Your goal:
Once you have read the data below, write it all out exactly.

Input records:
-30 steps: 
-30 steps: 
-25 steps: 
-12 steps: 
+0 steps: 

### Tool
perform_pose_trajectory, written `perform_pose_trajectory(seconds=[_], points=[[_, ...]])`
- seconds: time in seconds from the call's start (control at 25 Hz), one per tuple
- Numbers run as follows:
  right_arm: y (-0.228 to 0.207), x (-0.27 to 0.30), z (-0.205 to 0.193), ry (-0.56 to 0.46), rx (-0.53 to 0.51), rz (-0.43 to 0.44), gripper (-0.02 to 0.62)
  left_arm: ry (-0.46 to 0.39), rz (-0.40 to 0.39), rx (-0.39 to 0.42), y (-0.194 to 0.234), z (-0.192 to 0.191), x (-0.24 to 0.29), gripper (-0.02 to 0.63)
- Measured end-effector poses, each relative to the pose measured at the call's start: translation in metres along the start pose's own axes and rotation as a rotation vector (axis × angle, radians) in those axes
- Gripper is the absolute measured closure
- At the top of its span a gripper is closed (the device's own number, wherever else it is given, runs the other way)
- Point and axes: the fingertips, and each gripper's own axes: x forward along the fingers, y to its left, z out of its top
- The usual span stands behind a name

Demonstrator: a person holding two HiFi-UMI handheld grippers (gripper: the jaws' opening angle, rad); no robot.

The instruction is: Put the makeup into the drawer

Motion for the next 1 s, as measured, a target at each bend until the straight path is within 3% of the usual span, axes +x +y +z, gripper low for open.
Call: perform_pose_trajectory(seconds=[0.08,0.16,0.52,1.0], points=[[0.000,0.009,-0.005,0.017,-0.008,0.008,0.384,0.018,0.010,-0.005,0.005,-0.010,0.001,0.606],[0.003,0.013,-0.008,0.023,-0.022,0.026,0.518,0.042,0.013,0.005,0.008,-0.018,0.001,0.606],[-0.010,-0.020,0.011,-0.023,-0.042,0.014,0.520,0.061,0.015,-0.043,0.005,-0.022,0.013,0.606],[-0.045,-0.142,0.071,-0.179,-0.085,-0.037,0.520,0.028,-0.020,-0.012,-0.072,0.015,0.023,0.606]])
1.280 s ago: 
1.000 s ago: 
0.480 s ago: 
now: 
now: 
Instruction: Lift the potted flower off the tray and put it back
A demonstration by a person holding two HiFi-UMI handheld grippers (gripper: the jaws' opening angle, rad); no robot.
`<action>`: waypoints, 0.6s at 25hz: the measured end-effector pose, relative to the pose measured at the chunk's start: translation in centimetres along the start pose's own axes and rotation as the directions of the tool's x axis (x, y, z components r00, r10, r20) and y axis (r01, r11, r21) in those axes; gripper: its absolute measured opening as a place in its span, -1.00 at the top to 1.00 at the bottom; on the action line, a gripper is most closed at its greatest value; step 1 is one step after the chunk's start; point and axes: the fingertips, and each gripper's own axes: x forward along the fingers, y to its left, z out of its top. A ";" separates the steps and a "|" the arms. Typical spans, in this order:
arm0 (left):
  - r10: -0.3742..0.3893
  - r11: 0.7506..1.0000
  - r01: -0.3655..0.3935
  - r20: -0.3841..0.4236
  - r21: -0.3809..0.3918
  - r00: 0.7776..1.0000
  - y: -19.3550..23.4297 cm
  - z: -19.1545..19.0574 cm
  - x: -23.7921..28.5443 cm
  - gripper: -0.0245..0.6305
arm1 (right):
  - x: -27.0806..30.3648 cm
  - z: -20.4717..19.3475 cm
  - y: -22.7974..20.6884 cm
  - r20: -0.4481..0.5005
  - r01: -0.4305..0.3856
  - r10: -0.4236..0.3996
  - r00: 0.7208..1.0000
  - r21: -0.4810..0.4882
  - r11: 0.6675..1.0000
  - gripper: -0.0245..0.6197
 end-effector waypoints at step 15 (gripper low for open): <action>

Result of the task:
-30 steps: 
-30 steps: 
-25 steps: 
-12 steps: 
+0 steps: 

### Tool
perform_pose_trajectory, written `perform_pose_trajectory(seconds=[_], points=[[_, ...]])`
- seconds: time in seconds from the call's start (control at 25 Hz), one per tuple
- Numbers run as follows:
  right_arm: y (-0.228 to 0.207), x (-0.27 to 0.30), z (-0.205 to 0.193), ry (-0.56 to 0.46), rx (-0.53 to 0.51), rz (-0.43 to 0.44), gripper (-0.02 to 0.62)
  left_arm: ry (-0.46 to 0.39), rz (-0.40 to 0.39), rx (-0.39 to 0.42), y (-0.194 to 0.234), z (-0.192 to 0.191), x (-0.24 to 0.29), gripper (-0.02 to 0.63)
- Measured end-effector poses, each relative to the pose measured at the call's start: translation in metres along the start pose's own axes and rotation as a rotation vector (axis × angle, radians) in those axes
- Gripper is the absolute measured closure
- At the top of its span a gripper is closed (the device's own number, wherever else it is given, runs the other way)
- Point and axes: the fingertips, and each gripper's own axes: x forward along the fingers, y to its left, z out of its top
- The usual span stands behind a name

Demonstrator: a person holding two HiFi-UMI handheld grippers (gripper: the jaws' opening angle, rad); no robot.

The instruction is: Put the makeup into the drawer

Motion for the next 1 s, as measured, a target at each bend until the straight path is within 3% of the usual span, axes +x +y +z, gripper low for open.
Call: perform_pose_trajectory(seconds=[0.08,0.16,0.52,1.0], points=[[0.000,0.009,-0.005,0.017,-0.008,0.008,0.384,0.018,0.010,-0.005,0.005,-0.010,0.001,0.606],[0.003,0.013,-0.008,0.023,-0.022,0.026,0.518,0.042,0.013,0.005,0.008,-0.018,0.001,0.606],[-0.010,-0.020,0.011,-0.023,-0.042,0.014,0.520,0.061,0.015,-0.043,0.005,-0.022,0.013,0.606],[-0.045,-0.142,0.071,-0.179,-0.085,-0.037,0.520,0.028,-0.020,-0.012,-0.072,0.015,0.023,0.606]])
1.280 s ago: 
1.000 s ago: 
0.480 s ago: 
now: 
now: 
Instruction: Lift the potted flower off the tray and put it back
A demonstration by a person holding two HiFi-UMI handheld grippers (gripper: the jaws' opening angle, rad); no robot.
`<action>`: waypoints, 0.6s at 25hz: the measured end-effector pose, relative to the pose measured at the chunk's start: translation in centimetres along the start pose's own axes and rotation as the directions of the tool's x axis (x, y, z components r00, r10, r20) and y axis (r01, r11, r21) in those axes; gripper: its absolute measured opening as a place in its span, -1.00 at the top to 1.00 at the bottom; on the action line, a gripper is most closed at its greatest value; step 1 is one step after the chunk's start; point and axes: the fingertips, and each gripper's own axes: x forward along the fingers, y to its left, z out of its top. A ";" separates the steps and a "|" the arms. Typical spans, in this order:
arm0 (left):
  - r10: -0.3742..0.3893
  - r11: 0.7506..1.0000
  - r01: -0.3655..0.3935
  - r20: -0.3841..0.4236
  - r21: -0.3809..0.3918
  - r00: 0.7776..1.0000
  - y: -19.3550..23.4297 cm
  - z: -19.1545..19.0574 cm
  - x: -23.7921..28.5443 cm
  - gripper: -0.0245..0.6305
arm1 (right):
  - x: -27.0806..30.3648 cm
  - z: -20.4717..19.3475 cm
  - y: -22.7974..20.6884 cm
  - r20: -0.4481..0.5005
  - r01: -0.4305..0.3856
  - r10: -0.4236..0.3996
  - r00: 0.7208..1.0000
  - r21: -0.4810..0.4882
  - r11: 0.6675..1.0000
  - gripper: -0.0245..0.6197
 end-effector waypoints at step 15 (gripper low for open): <action>

The exercise is complete with this answer.